MUC1 expression by human airway epithelial cells mediates Pseudomonas aeruginosa adhesion

Kosuke Kato  1 Erik P LillehojHirofumi KaiKwang Chul Kim
Affiliations

MUC1 expression by human airway epithelial cells mediates Pseudomonas aeruginosa adhesion

Kosuke Kato et al. Front Biosci (Elite Ed). .

Abstract

Human MUC1 (Muc1 in animals) is an extensively O-glycosylated membrane-tethered mucin expressed on the surface of epithelial cells and some cells of the hematopoietic system. Recently, we showed that the hamster Muc1 on Chinese hamster ovary (CHO) cells served as a binding site for Pseudomonas aeruginosa (PA) through interaction between bacterial flagellin and the Muc1 ectodomain. Because CHO cells are known to produce an atypical pattern of protein glycosylation, we determined whether or not PA interacted with MUC1 endogenously expressed on human airway epithelial cells. Knock down of MUC1 expression in bronchial (NuLi-1) or alveolar (A549) epithelial cells by RNA interference significantly reduced PA binding to the cells.
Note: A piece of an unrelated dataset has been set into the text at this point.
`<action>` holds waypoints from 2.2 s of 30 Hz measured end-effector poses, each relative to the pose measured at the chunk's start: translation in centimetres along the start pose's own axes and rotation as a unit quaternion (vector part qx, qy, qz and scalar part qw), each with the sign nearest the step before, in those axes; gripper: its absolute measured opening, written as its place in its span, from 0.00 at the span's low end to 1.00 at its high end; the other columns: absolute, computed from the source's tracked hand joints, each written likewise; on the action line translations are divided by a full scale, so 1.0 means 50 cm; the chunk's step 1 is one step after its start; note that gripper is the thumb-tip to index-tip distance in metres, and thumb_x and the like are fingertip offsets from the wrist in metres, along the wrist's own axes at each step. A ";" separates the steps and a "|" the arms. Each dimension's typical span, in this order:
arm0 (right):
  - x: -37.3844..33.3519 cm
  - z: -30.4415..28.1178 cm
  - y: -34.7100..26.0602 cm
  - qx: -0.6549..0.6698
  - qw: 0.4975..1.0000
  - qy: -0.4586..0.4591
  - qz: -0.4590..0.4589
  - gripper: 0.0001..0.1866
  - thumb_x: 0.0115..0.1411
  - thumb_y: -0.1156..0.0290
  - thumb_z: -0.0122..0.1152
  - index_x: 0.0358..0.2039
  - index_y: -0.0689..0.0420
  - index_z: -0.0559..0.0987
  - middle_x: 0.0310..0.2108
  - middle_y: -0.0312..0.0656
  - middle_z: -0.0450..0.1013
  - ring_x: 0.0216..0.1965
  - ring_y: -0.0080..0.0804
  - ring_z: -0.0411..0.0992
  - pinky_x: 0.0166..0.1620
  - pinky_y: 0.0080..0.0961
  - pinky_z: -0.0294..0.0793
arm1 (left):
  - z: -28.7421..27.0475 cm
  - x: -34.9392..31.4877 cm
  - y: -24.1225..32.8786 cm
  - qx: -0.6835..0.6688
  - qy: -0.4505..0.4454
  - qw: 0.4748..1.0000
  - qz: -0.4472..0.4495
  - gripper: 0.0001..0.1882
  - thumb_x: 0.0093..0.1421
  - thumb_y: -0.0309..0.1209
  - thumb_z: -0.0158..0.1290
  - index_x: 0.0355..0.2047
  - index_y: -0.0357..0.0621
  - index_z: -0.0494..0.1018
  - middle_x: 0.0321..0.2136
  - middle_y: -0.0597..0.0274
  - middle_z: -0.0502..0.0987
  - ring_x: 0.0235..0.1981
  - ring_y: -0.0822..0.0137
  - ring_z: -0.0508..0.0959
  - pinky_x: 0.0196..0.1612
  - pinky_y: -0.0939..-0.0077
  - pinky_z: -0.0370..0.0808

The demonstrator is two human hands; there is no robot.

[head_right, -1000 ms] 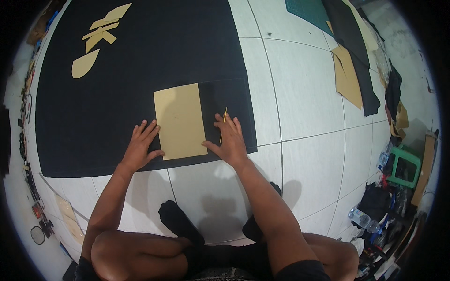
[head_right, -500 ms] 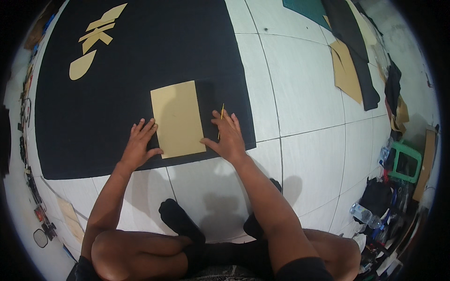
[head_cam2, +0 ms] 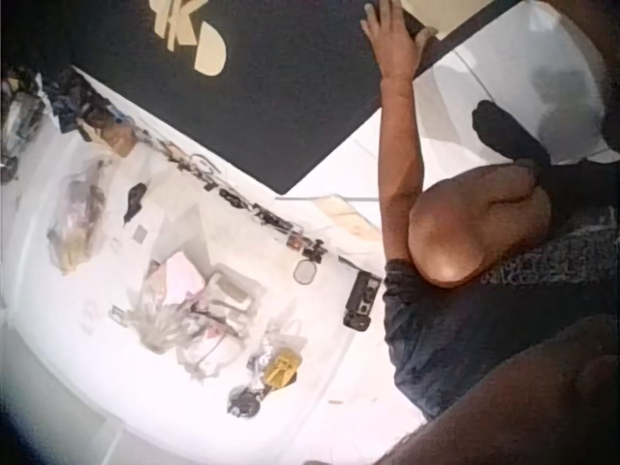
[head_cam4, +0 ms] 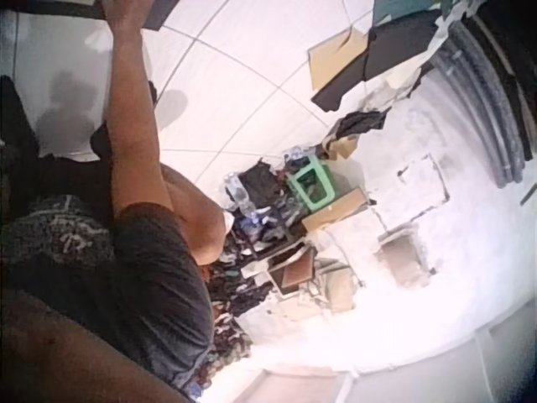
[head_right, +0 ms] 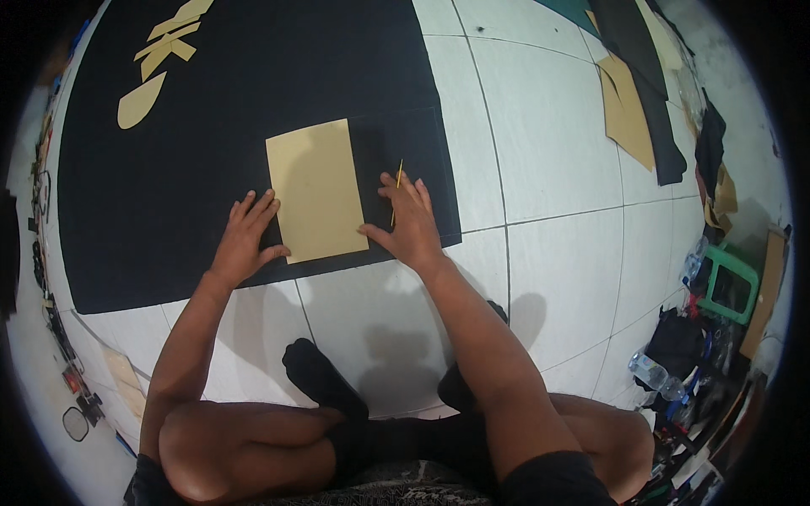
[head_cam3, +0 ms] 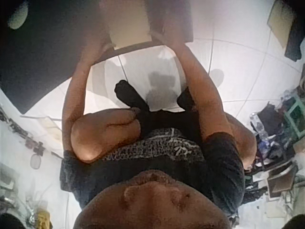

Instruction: The person measures a piece of black material on the floor using a metal ruler and a pencil, removes paper templates from a plastic bag, and traces a template onto the material with a pencil.

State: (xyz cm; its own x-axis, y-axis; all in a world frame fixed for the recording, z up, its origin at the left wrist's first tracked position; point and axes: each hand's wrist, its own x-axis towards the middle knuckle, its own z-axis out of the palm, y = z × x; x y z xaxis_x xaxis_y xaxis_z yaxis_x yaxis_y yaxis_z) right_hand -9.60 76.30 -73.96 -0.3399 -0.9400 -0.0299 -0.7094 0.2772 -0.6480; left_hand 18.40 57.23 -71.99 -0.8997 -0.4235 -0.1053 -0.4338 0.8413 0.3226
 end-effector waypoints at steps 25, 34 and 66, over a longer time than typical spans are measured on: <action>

Conversely, over-expression of MUC1 in HEK293 cells increased bacterial adherence. By confocal microscopy, PA and MUC1 were colocalized on the surface of NuLi-1 cells. Taken together, these results confirm our previous observations in CHO cells and suggest that MUC1 serves as a binding site for PA on the surface of airway epithelial cells, which may have important consequences in the pathogenesis of PA lung infections.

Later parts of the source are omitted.